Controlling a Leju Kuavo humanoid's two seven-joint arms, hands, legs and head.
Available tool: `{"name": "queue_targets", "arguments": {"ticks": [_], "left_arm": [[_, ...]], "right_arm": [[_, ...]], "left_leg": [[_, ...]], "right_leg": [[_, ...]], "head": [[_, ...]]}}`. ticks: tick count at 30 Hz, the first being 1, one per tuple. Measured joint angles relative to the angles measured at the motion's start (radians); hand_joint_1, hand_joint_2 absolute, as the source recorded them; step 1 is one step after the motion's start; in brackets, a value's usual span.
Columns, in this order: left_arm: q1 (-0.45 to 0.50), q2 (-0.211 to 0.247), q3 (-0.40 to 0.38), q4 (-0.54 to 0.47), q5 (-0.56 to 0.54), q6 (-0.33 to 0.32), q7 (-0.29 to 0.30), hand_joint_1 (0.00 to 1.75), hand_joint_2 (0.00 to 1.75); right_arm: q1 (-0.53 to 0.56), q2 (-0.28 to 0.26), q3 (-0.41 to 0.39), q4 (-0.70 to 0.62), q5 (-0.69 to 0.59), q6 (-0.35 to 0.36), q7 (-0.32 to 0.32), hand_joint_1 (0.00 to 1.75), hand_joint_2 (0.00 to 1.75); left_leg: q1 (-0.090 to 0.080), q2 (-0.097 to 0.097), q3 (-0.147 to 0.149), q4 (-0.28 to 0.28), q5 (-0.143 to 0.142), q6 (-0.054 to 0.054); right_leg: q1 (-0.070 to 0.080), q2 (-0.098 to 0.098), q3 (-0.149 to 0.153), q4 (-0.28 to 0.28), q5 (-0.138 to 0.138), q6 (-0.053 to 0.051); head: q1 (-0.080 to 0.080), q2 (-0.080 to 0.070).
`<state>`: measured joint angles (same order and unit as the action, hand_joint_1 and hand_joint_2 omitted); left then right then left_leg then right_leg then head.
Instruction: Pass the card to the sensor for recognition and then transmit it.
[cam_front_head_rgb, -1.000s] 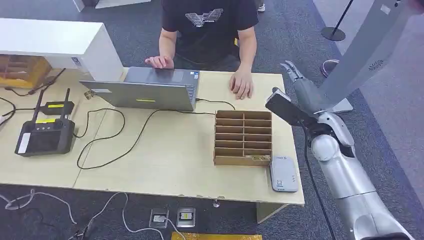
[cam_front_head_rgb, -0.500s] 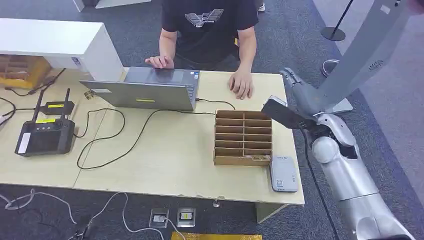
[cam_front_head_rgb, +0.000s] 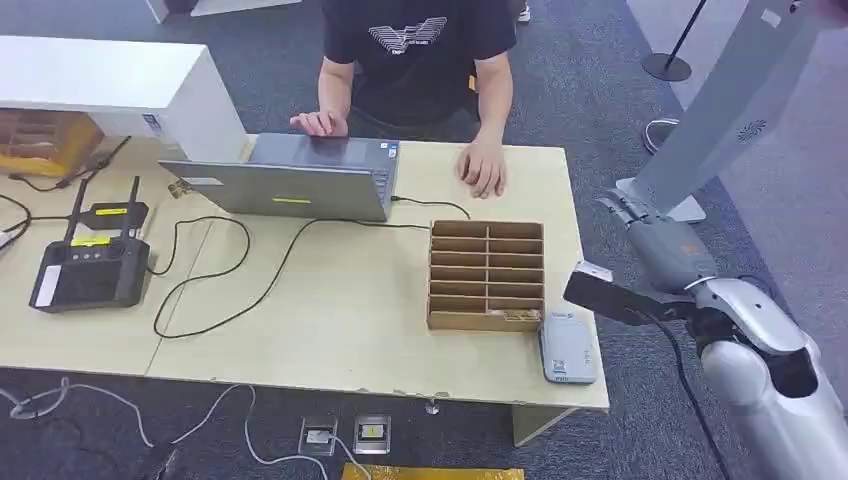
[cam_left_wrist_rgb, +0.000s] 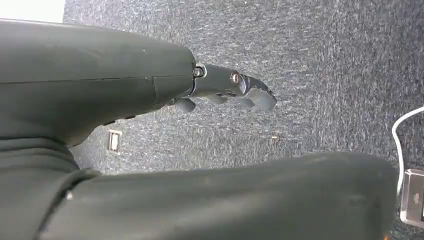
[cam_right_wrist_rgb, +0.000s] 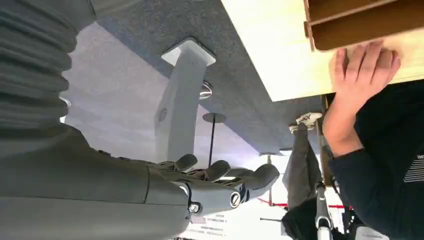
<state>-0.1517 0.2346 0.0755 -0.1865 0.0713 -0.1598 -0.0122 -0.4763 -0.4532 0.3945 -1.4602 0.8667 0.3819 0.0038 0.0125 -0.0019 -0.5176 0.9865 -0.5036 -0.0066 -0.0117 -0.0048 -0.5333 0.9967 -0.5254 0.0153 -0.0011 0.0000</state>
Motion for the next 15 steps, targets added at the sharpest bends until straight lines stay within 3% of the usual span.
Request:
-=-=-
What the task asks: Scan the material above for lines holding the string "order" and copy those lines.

Output of the task:
Columns, in this order: left_arm: q1 (-0.45 to 0.50), q2 (-0.211 to 0.247), q3 (-0.40 to 0.38), q4 (-0.54 to 0.47), q5 (-0.56 to 0.54), q6 (-0.33 to 0.32), q7 (-0.29 to 0.30), hand_joint_1 (0.00 to 1.75), hand_joint_2 (0.00 to 1.75); right_arm: q1 (-0.53 to 0.56), q2 (-0.28 to 0.26), q3 (-0.41 to 0.39), q4 (-0.70 to 0.62), q5 (-0.69 to 0.59), q6 (-0.35 to 0.36), q7 (-0.32 to 0.32), hand_joint_1 (0.00 to 1.75), hand_joint_2 (0.00 to 1.75); left_leg: q1 (-0.090 to 0.080), q2 (-0.097 to 0.097), q3 (-0.147 to 0.149), q4 (-0.28 to 0.28), q5 (-0.143 to 0.142), q6 (-0.054 to 0.054); right_leg: q1 (-0.070 to 0.080), q2 (-0.098 to 0.098), q3 (-0.149 to 0.153), q4 (-0.28 to 0.28), q5 (-0.138 to 0.138), q6 (-0.053 to 0.051); head: q1 (-0.080 to 0.080), q2 (-0.080 to 0.070).
`<state>`: measured joint angles (same order and unit as the action, hand_joint_1 and hand_joint_2 omitted); left then right then left_leg then right_leg then head.

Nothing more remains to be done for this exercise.